What you need to do =
Read through the material below and copy each line in which the word "things" occurs.

=== Section Start ===

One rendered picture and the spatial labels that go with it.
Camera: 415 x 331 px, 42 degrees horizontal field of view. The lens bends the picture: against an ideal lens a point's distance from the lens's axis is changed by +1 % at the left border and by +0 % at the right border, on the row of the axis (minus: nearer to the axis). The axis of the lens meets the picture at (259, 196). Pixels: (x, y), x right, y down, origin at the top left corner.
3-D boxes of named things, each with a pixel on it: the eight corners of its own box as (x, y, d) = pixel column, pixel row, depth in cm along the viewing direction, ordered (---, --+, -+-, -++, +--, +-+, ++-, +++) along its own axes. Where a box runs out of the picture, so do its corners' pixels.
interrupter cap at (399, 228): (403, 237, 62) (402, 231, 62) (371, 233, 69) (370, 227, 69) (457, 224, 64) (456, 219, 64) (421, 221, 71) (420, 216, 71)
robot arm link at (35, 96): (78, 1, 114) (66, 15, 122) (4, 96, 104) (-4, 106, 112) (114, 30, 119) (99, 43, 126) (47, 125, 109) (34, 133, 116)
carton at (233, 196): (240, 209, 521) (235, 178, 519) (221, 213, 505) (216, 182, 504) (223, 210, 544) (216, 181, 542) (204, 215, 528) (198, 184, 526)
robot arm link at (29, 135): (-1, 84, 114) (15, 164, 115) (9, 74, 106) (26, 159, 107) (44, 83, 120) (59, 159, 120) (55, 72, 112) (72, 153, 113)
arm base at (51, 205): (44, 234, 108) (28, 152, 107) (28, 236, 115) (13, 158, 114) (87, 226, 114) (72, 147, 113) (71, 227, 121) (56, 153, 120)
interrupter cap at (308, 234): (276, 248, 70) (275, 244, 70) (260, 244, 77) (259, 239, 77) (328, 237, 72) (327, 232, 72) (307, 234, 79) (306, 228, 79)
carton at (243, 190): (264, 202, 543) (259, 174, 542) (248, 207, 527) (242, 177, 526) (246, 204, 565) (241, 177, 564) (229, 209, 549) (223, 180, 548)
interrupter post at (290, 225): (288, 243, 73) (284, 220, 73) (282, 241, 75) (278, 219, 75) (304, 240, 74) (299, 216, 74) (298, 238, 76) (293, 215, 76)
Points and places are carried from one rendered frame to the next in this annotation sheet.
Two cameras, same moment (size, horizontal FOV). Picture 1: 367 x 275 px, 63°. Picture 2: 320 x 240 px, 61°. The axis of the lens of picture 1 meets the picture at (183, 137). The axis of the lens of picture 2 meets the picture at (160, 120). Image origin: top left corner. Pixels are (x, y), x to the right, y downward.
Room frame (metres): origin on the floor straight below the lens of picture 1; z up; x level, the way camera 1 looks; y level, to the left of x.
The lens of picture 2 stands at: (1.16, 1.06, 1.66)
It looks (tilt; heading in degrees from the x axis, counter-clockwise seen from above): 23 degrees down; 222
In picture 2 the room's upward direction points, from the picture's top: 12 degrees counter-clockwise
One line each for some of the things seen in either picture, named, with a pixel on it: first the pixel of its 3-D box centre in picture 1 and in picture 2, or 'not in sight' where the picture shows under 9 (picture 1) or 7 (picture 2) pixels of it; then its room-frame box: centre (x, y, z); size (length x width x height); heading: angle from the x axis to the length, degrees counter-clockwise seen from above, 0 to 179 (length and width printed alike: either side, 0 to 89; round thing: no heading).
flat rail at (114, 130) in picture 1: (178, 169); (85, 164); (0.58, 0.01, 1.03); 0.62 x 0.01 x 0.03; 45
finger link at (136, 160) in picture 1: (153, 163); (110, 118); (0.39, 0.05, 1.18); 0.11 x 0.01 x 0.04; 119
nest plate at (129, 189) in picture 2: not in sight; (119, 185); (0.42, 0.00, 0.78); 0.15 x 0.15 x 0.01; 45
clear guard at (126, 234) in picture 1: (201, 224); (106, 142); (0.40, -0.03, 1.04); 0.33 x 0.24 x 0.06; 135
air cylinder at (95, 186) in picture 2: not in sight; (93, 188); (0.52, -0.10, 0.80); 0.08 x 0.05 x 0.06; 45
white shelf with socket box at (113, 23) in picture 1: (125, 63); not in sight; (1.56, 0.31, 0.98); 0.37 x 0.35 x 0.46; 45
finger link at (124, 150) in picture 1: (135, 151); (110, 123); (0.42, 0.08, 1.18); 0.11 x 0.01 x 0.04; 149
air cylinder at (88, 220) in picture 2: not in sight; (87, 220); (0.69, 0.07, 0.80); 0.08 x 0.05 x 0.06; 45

=== Section End ===

Response to the exercise =
3-D boxes of named things, each with a pixel on it: the eight corners of its own box as (x, y, d) = pixel column, pixel row, depth in cm along the viewing direction, ordered (---, --+, -+-, -++, +--, +-+, ++-, +++) along its own axes. Where a box runs out of the picture, so do its corners' pixels.
One line each for some of the things seen in either picture, named, with a pixel on it: first the pixel of its 3-D box centre in picture 1 and in picture 2, or 'not in sight' where the picture shows under 9 (picture 1) or 7 (picture 2) pixels of it; then its room-frame box: centre (x, y, z); size (length x width x height); heading: angle from the x axis to the length, degrees counter-clockwise seen from above, 0 to 179 (length and width printed alike: either side, 0 to 89; round thing: no heading).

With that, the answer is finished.